The updated figure, however, did little to soothe concerns. Mali officials said there are 41 ventilators in public hospitals and 15 in private hospitals across the nation of 19 million people.
COVID-19 has yet to truly take hold in Mali or much of sub-Saharan Africa, a region that accounts for less than 0.5 percent of total cases. So far, around two-thirds of all confirmed COVID-19 cases have occurred across the two largest economies in the world－the United States and China－and the five largest economies in Europe: Germany, the United Kingdom, France, Italy and Spain.
Existing national debt among some of Africa’s poorest countries is being compounded by a dip in exports of commodities and raw materials, as major trading partners contend with the COVID-19 pandemic. African tourism, which accounts for 8.5 percent of the continent’s GDP, has ground to a halt.
Ethiopian Prime Minister Abiy Ahmed has asked leaders from the G20 group of major economies for $150 billion in emergency funding to address this “existential threat to the economies of African countries”.
Last week, finance ministers from the G20 announced plans to freeze an estimated $12 billion in debt obligations for 76 of the world’s poorest nations, with 40 sub-Saharan countries qualifying.
In addition, the International Monetary Fund has announced that it will cancel $215 million of debt payments for 25 countries during the next six months, due to the novel coronavirus pandemic.
Aid and development charity Oxfam International called the move by the G20 an important first step and urged private creditors and multilateral lenders to follow suit.

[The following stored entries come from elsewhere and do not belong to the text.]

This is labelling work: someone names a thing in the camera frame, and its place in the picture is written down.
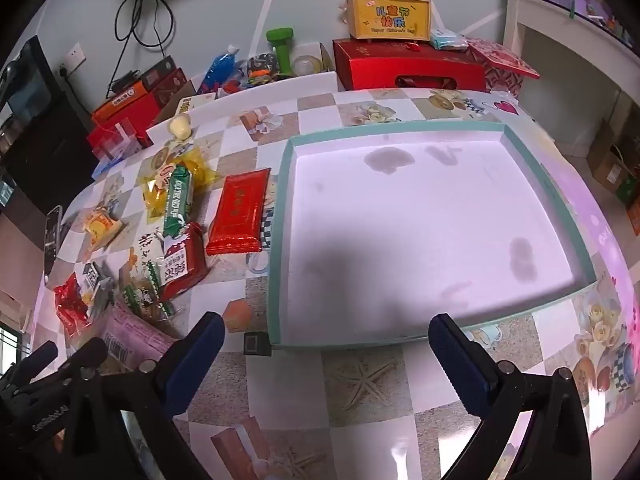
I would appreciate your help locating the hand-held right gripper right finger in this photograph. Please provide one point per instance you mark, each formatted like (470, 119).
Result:
(460, 365)

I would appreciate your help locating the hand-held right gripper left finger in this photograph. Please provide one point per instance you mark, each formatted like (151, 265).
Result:
(195, 360)

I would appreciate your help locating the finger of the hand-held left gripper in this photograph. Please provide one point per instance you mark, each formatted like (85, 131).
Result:
(87, 352)
(35, 360)

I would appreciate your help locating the pink snack packet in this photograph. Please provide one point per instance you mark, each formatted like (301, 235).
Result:
(132, 332)

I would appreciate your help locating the small red snack packet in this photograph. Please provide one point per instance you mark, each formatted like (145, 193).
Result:
(71, 305)

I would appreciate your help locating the small teal white packet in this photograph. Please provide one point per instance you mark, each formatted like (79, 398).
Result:
(95, 277)

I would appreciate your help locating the brown white biscuit packet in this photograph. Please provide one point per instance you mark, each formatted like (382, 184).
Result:
(182, 265)

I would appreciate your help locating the white packet with orange print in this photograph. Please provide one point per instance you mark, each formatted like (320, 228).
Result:
(142, 255)

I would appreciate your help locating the small orange yellow packet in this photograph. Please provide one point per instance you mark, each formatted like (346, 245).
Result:
(102, 226)

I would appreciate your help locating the white tray with teal rim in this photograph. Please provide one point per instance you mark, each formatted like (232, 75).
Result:
(425, 230)

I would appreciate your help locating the red pack with gold print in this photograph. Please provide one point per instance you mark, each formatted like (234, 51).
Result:
(239, 212)

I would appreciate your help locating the green biscuit packet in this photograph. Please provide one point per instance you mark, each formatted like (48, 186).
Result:
(179, 200)

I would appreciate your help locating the yellow bread packet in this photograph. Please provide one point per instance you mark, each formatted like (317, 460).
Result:
(200, 170)

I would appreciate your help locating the checkered printed tablecloth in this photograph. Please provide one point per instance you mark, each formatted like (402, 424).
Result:
(365, 395)

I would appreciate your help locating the black smartphone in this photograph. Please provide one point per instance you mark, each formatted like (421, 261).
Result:
(53, 240)

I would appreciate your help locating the blue white paper pack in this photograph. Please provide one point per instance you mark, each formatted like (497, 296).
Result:
(107, 166)

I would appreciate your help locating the clear plastic box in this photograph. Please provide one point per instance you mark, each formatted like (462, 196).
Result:
(117, 140)

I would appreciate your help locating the plain red box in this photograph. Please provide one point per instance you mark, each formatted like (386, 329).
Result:
(100, 136)

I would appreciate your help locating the black cabinet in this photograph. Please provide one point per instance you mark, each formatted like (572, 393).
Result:
(45, 135)

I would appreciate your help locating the cream pudding cup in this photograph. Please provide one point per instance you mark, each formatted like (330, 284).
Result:
(181, 127)

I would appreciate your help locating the orange carton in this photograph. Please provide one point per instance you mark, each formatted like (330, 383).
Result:
(125, 105)

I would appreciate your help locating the brown cardboard carton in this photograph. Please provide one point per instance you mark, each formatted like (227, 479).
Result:
(607, 160)

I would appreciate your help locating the white yellow card box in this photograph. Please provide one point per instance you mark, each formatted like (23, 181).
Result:
(186, 105)

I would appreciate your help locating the white foam board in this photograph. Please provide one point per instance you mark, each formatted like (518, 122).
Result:
(240, 95)

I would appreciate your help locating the black power adapter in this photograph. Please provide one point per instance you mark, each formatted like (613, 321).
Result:
(124, 83)

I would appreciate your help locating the red box with picture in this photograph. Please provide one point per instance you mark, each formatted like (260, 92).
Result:
(172, 87)

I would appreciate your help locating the dark flat box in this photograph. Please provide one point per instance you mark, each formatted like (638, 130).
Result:
(157, 70)

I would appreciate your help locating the blue bead bottle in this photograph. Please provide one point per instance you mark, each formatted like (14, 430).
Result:
(220, 67)

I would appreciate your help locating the dark patterned pouch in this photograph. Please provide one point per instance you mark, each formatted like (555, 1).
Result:
(260, 65)

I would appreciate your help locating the red patterned box lid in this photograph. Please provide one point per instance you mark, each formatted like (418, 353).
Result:
(500, 60)

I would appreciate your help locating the large red gift box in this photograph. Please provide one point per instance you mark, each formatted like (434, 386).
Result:
(380, 62)

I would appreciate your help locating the tape roll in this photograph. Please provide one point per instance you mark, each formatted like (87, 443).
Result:
(305, 64)

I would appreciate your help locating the green dumbbell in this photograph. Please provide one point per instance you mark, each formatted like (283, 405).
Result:
(281, 47)

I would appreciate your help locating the light blue packet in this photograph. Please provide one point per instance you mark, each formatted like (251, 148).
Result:
(447, 40)

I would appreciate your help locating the open cardboard box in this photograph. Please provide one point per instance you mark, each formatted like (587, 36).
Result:
(325, 55)

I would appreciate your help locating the white side table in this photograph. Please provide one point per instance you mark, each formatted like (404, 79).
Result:
(560, 35)

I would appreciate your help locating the white wall socket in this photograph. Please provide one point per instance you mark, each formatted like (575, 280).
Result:
(71, 60)

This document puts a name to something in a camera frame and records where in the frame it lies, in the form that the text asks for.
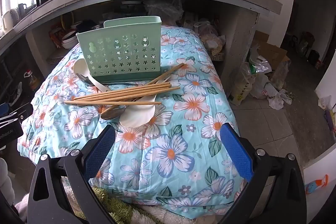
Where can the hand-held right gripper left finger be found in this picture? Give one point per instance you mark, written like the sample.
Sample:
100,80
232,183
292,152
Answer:
101,148

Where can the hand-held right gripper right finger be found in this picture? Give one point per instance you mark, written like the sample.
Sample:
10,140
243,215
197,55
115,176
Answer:
236,150

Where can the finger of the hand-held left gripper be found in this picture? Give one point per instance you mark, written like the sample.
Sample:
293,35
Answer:
23,112

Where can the metal spoon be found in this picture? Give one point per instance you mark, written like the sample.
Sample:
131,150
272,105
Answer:
85,79
113,112

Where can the white scalloped spoon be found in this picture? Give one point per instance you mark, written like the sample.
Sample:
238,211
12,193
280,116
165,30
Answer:
139,115

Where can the pile of wooden chopsticks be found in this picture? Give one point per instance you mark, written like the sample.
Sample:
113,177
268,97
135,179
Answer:
123,94

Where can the large white oval spoon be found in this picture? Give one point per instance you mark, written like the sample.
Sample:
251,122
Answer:
81,67

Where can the green plastic utensil holder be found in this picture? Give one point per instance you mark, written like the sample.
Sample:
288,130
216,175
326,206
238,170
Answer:
105,58

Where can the person's left forearm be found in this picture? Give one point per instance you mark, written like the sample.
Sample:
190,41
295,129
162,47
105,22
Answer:
5,182

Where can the cooking oil bottle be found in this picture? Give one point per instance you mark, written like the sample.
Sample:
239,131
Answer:
32,81

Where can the green shaggy rug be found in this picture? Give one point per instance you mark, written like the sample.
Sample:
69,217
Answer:
115,205

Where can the white rice sack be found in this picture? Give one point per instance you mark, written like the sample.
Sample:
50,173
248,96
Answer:
242,87

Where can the floral blue blanket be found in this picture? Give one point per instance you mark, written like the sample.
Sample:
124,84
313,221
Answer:
170,134

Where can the white plastic bag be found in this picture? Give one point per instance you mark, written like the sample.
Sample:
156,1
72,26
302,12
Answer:
267,90

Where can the stack of white bowls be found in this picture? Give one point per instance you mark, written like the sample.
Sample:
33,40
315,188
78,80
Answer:
68,41

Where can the orange and blue toy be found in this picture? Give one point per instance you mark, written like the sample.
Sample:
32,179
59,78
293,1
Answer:
316,184

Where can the cream kettle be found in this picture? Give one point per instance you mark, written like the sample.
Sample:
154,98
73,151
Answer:
7,20

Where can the brown cardboard box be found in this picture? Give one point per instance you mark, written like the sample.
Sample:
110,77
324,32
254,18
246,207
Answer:
273,53

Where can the plastic bag of peanuts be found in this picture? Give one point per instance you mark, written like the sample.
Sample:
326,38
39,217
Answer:
215,43

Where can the large clear plastic bag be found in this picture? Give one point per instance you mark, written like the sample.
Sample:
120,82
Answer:
165,10

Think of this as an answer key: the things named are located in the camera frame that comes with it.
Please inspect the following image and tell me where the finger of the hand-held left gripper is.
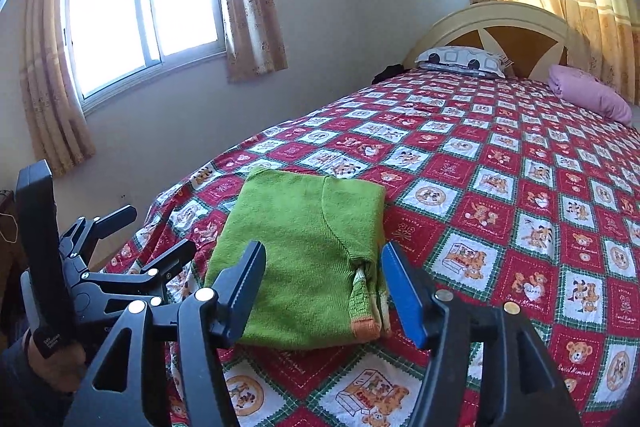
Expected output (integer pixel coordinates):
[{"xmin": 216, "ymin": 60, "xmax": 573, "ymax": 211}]
[
  {"xmin": 80, "ymin": 238, "xmax": 197, "ymax": 298},
  {"xmin": 60, "ymin": 205, "xmax": 138, "ymax": 258}
]

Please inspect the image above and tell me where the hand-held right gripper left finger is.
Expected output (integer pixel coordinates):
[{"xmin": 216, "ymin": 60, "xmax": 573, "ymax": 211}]
[{"xmin": 62, "ymin": 241, "xmax": 267, "ymax": 427}]

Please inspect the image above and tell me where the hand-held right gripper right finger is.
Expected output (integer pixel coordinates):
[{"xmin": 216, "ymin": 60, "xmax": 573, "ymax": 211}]
[{"xmin": 381, "ymin": 241, "xmax": 583, "ymax": 427}]

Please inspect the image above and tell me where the green orange striped sweater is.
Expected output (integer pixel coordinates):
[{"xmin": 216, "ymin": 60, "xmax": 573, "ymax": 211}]
[{"xmin": 204, "ymin": 167, "xmax": 393, "ymax": 350}]

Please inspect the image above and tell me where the person's left forearm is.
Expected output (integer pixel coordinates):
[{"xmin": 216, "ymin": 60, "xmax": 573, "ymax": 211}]
[{"xmin": 0, "ymin": 337, "xmax": 76, "ymax": 427}]

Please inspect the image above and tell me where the person's left hand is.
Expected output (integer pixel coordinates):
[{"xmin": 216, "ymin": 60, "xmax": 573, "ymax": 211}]
[{"xmin": 27, "ymin": 342, "xmax": 87, "ymax": 395}]

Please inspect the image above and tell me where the red printed bear bedspread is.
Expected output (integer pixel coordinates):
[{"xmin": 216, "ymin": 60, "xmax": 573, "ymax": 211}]
[{"xmin": 105, "ymin": 69, "xmax": 640, "ymax": 427}]

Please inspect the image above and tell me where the sliding glass window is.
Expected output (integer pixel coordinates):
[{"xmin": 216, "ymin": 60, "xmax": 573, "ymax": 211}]
[{"xmin": 60, "ymin": 0, "xmax": 226, "ymax": 115}]

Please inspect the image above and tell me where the dark cloth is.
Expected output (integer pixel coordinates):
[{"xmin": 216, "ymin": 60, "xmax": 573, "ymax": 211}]
[{"xmin": 371, "ymin": 63, "xmax": 407, "ymax": 84}]

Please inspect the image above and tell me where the white patterned pillow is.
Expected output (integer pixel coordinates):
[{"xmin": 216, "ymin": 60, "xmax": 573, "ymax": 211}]
[{"xmin": 414, "ymin": 47, "xmax": 508, "ymax": 79}]

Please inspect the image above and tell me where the pink pillow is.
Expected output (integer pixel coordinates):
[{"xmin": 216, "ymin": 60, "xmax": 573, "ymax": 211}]
[{"xmin": 546, "ymin": 65, "xmax": 633, "ymax": 125}]

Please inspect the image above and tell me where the cream and brown headboard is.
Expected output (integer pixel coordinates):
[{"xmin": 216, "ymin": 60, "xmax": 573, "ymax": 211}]
[{"xmin": 402, "ymin": 2, "xmax": 593, "ymax": 82}]

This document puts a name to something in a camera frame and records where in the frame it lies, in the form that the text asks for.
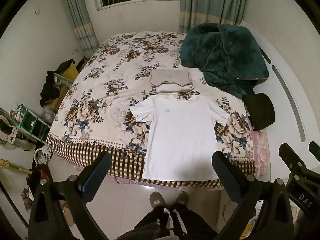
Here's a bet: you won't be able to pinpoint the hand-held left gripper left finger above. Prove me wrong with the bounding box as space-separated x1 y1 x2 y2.
28 151 112 240

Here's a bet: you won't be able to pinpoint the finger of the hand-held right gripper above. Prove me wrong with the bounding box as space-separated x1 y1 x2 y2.
278 143 308 173
308 141 320 159

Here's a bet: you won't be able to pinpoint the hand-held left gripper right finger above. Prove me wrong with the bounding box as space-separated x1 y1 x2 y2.
212 151 294 240

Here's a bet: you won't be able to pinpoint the white t-shirt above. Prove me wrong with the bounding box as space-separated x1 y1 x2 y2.
129 94 230 181

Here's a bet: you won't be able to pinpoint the black hanging clothes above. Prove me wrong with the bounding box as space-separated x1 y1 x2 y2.
40 70 63 107

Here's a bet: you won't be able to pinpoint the pink bed sheet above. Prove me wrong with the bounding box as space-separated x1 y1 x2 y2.
247 116 271 178

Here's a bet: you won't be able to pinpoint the cardboard piece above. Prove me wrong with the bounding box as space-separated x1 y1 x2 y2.
59 200 75 227

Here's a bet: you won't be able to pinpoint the grey slipper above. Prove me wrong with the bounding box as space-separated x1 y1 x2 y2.
174 191 189 207
149 191 165 209

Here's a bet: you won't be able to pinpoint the white sandals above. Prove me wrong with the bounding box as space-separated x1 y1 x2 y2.
34 144 53 167

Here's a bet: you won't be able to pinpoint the black garment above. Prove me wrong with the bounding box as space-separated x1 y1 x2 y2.
242 93 275 131

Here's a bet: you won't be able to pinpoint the white headboard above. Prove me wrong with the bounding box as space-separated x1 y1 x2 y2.
236 20 315 183

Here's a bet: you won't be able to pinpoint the person's black striped pants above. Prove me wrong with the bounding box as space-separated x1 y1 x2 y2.
131 203 194 240

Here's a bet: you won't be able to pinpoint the clear plastic bag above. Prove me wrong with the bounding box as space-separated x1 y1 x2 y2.
41 104 56 125

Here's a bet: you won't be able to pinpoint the floral bed blanket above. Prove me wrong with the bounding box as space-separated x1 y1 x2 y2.
46 31 258 188

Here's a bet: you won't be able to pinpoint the green shelf rack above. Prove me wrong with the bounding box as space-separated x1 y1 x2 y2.
12 102 52 144

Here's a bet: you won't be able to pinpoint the white folded garment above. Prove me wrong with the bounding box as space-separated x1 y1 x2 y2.
155 83 196 95

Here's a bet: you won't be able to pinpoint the yellow box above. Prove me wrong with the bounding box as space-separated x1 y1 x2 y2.
64 63 80 82

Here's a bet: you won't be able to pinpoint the beige folded garment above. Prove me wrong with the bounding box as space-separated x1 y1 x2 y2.
149 69 193 89

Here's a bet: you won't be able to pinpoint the black cloth on box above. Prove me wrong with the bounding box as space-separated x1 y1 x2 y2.
56 58 75 74

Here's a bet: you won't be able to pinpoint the dark green plush blanket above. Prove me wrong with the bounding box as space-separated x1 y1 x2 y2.
180 23 270 99

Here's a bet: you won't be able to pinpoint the green striped curtain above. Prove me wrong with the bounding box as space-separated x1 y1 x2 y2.
61 0 100 59
178 0 244 34

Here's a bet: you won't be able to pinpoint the wooden broom handle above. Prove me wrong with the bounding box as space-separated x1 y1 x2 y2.
0 158 33 174

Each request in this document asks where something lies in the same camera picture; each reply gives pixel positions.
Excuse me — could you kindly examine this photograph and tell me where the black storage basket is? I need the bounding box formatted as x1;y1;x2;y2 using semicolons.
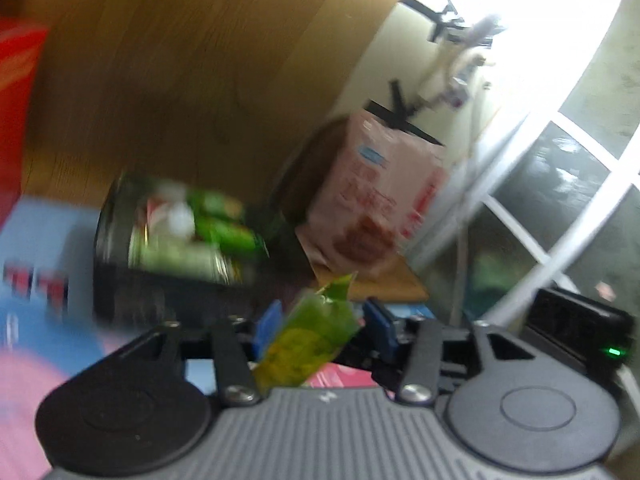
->
91;171;288;328

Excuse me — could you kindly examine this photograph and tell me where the cartoon pig printed blanket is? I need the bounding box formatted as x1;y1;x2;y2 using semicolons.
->
0;197;431;480

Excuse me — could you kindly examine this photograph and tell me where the white window frame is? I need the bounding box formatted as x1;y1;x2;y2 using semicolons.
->
407;0;640;356

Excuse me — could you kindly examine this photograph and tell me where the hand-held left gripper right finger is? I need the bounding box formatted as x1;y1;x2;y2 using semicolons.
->
361;297;540;406

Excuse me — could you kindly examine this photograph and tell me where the light green snack packet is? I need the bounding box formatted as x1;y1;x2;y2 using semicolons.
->
251;271;362;392

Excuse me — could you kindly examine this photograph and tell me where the black clothes hanger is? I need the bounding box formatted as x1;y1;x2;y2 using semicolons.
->
366;79;447;148

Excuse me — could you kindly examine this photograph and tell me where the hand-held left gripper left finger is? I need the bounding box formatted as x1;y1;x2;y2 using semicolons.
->
106;299;282;408

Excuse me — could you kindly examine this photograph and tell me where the large pink snack bag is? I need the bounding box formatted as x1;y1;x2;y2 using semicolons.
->
295;110;451;281

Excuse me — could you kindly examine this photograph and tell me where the wooden headboard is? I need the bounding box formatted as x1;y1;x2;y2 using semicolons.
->
20;0;407;221

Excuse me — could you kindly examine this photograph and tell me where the red gift bag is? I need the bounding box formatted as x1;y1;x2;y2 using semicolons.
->
0;16;50;226

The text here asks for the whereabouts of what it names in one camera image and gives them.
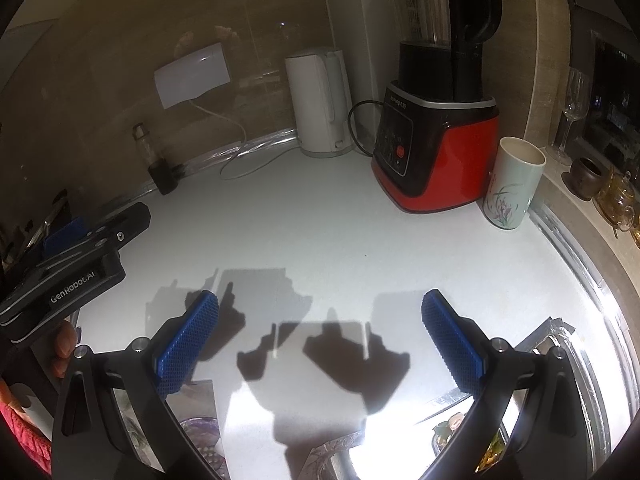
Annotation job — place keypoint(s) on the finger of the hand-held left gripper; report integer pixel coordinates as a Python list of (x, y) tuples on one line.
[(125, 222), (65, 235)]

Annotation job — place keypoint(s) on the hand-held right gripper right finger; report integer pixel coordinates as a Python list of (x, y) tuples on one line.
[(452, 342)]

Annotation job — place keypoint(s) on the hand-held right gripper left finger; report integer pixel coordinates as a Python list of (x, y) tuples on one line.
[(187, 342)]

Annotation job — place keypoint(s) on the person's left hand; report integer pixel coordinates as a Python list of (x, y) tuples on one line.
[(67, 345)]

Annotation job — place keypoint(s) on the glass bottle with dark base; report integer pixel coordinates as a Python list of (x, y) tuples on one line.
[(152, 160)]

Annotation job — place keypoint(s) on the stainless steel sink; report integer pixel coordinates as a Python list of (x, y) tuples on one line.
[(540, 340)]

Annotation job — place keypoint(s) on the sink strainer basket with scraps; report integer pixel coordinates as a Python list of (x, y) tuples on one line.
[(492, 447)]

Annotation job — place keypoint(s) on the white floral cup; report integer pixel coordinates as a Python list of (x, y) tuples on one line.
[(510, 185)]

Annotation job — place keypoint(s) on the red and black blender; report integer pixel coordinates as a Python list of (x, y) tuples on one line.
[(450, 155)]

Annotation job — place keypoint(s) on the dark brown teapot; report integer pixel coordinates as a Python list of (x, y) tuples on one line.
[(585, 180)]

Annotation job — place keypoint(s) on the amber glass cup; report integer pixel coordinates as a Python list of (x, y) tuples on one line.
[(631, 230)]

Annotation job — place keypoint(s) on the glass teapot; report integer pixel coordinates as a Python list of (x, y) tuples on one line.
[(617, 195)]

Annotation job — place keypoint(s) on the white electric kettle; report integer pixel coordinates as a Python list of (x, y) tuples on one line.
[(315, 105)]

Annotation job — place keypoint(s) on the wine glass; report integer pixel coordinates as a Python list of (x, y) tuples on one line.
[(575, 95)]

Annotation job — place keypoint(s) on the white wall socket box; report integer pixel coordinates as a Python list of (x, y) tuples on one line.
[(192, 75)]

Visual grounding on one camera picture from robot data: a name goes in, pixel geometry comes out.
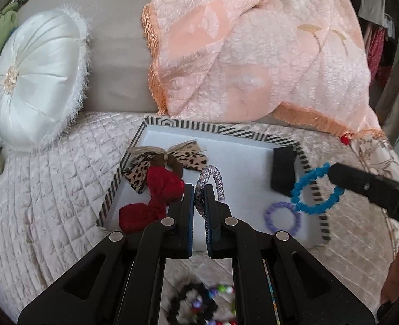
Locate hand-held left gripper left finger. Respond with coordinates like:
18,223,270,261
17,183,195,325

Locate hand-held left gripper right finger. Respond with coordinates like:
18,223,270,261
202,184,376,325

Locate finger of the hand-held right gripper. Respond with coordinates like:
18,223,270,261
328,162,399,231

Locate red fabric bow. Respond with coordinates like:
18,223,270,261
119,167,186,234

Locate silver braided hair tie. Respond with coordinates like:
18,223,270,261
194,165,227,217

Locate purple beaded bracelet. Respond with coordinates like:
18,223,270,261
264,201,303,234

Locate leopard print bow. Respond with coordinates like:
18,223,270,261
123,140,208,194

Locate striped cardboard box tray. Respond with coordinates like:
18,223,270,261
96,116,332,248

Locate blue beaded bracelet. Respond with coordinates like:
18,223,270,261
290,162,345,215

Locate small black box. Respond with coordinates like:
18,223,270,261
270,147,296,195

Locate person's right hand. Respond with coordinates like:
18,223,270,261
379,232,399,307

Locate cream floral fabric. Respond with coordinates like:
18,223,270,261
350,135,399,183

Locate black scrunchie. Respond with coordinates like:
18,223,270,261
167,282,218,325

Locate red patterned garment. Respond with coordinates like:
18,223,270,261
365,26,394,82

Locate quilted beige bedspread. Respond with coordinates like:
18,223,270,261
0,110,399,325

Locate peach fringed blanket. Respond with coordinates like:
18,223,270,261
142,0,386,141

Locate beige padded headboard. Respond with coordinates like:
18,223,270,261
17,0,173,114

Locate white hanging garment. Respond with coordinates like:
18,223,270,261
358,0,391,26

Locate round white satin cushion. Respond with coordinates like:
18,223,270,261
0,5,92,153

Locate multicoloured beaded bracelet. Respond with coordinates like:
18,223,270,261
189,284,237,325

Poor countries owe huge sums to private banks and investors in New York and London, which “should be pushed to cancel debts by enforcement and not left to voluntary action”, the charity said.
Oxfam also called for the cancelations of all debts due in 2020 to international financial bodies, including the IMF and the World Bank.
“Far more needs to be done to rise to this moment of unprecedented need and save millions of lives,” said Nadia Daar, head of Oxfam International’s Washington, DC, office.”The G20 must not allow the suspended debt payments to accrue into the future; they must cancel all the 2020 debts of all the countries that are being hit by this economic tsunami, and all creditors must follow suit urgently.”
The UK-based Jubilee Debt Coalition said this week’s announcements by the G20 and the IMF amount to a “drop in the ocean “compared with the amount of debt cancellation that will be needed this year and next among low-and middle-income countries. The organization estimates that these nations will require debt moratoriums valued at a combined $300 billion in order to fight the novel coronavirus.
“The scale of the economic crisis faced by developing countries requires the IMF to go much further,” said Sarah-Jayne Clifton, director of the Jubilee Debt Campaign.”We need the cancellation of payments to be extended to a much bigger group of developing countries and be for the next full year.”
Last week, a report from Tokyo-based United Nations University estimated that the COVID-19 crisis could plunge a further 600 million people into poverty, if sufficient action is not taken to safeguard vulnerable communities. In addition, a recent study from the Oxford Poverty and Human Development Initiative estimates that 3.5 billion people are currently left more vulnerable to COVID-19 due to lack of access to clean water, clean cooking fuel and sufficient nutrition.
“This is a crisis that knows no borders,” said Christian Oldiges, who is co-director of metrics and policy at the OPHI.”The sheer scale and devastation of this pandemic will demand bold action on behalf of the most vulnerable.”